• Exercise directions:
Would you retype the listing below exactly as given?

• Data:
[Start of section]
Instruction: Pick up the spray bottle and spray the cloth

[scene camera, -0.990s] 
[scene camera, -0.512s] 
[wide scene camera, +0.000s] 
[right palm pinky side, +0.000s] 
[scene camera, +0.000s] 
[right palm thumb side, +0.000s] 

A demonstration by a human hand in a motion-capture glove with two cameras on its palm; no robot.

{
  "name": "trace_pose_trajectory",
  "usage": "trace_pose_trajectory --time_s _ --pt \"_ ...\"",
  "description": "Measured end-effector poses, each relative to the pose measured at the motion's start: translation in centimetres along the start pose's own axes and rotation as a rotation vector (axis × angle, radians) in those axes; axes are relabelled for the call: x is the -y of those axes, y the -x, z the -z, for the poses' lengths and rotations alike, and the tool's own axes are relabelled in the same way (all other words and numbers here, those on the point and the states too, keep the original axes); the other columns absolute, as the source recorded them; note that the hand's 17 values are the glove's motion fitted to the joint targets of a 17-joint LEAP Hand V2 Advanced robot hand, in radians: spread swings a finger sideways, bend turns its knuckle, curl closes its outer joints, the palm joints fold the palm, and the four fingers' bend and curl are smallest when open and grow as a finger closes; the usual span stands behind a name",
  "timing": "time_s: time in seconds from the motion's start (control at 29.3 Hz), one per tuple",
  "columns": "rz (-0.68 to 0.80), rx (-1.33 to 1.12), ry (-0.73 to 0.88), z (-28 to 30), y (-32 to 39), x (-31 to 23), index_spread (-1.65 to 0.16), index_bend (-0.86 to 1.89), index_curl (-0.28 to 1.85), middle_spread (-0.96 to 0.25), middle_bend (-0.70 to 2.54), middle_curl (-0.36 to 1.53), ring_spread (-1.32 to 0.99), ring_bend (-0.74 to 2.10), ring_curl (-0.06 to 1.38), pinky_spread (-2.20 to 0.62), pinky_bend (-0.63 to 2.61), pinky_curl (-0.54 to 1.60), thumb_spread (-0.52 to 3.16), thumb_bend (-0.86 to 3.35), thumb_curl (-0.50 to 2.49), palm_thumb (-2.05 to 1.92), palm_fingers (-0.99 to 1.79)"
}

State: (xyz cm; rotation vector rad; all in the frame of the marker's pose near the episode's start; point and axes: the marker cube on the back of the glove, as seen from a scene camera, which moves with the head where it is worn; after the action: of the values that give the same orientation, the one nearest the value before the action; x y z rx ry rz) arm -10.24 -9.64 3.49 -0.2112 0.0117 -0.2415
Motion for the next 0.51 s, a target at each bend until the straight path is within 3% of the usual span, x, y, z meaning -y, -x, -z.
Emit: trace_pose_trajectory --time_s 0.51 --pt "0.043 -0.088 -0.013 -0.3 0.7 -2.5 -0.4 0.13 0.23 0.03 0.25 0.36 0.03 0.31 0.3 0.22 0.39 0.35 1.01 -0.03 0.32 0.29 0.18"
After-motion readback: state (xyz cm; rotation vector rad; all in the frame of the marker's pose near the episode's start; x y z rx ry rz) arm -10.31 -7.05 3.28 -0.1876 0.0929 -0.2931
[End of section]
• Finished exercise:
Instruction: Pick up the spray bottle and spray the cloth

[scene camera, -0.990s] 
[scene camera, -0.512s] 
[wide scene camera, +0.000s] 
[right palm pinky side, +0.000s] 
[scene camera, +0.000s] 
[right palm thumb side, +0.000s] 

A demonstration by a human hand in a motion-capture glove with two cameras on its palm; no robot.

{
  "name": "trace_pose_trajectory",
  "usage": "trace_pose_trajectory --time_s _ --pt \"_ ...\"",
  "description": "Measured end-effector poses, each relative to the pose measured at the motion's start: translation in centimetres along the start pose's own axes and rotation as a rotation vector (axis × angle, radians) in those axes; axes are relabelled for the call: x is the -y of those axes, y the -x, z the -z, for the poses' lengths and rotations alike, and the tool's own axes are relabelled in the same way (all other words and numbers here, those on the point and the states too, keep the original axes); the other columns absolute, as the source recorded them; note that the hand's 17 values are the glove's motion fitted to the joint targets of a 17-joint LEAP Hand V2 Advanced robot hand, in radians: spread swings a finger sideways, bend turns its knuckle, curl closes its outer joints, the palm joints fold the palm, and the four fingers' bend and curl are smallest when open and grow as a finger closes; the usual span stands behind a name",
  "timing": "time_s: time in seconds from the motion's start (control at 29.3 Hz), one per tuple",
  "columns": "rz (-0.68 to 0.80), rx (-1.33 to 1.12), ry (-0.73 to 0.88), z (-28 to 30), y (-32 to 39), x (-31 to 23), index_spread (-1.65 to 0.16), index_bend (-0.86 to 1.89), index_curl (-0.28 to 1.85), middle_spread (-0.96 to 0.25), middle_bend (-0.70 to 2.54), middle_curl (-0.36 to 1.53), ring_spread (-1.32 to 0.99), ring_bend (-0.74 to 2.10), ring_curl (-0.06 to 1.38), pinky_spread (-2.20 to 0.62), pinky_bend (-0.63 to 2.61), pinky_curl (-0.54 to 1.60), thumb_spread (-0.52 to 3.16), thumb_bend (-0.86 to 3.35), thumb_curl (-0.50 to 2.49), palm_thumb (-2.05 to 1.92), palm_fingers (-0.99 to 1.79)"
}

State: (xyz cm; rotation vector rad; all in the frame of the marker's pose near the episode's start; point and axes: the marker cube on the back of the glove, as seen from a scene camera, which moves with the head where it is worn; after the action: of the values that give the same orientation, the one nearest the value before the action; x y z rx ry rz) arm -10.24 -9.64 3.49 -0.2112 0.0117 -0.2415
Motion for the next 0.51 s, a target at each bend until the straight path is within 3% of the usual span, x, y, z meaning -y, -x, -z.
Emit: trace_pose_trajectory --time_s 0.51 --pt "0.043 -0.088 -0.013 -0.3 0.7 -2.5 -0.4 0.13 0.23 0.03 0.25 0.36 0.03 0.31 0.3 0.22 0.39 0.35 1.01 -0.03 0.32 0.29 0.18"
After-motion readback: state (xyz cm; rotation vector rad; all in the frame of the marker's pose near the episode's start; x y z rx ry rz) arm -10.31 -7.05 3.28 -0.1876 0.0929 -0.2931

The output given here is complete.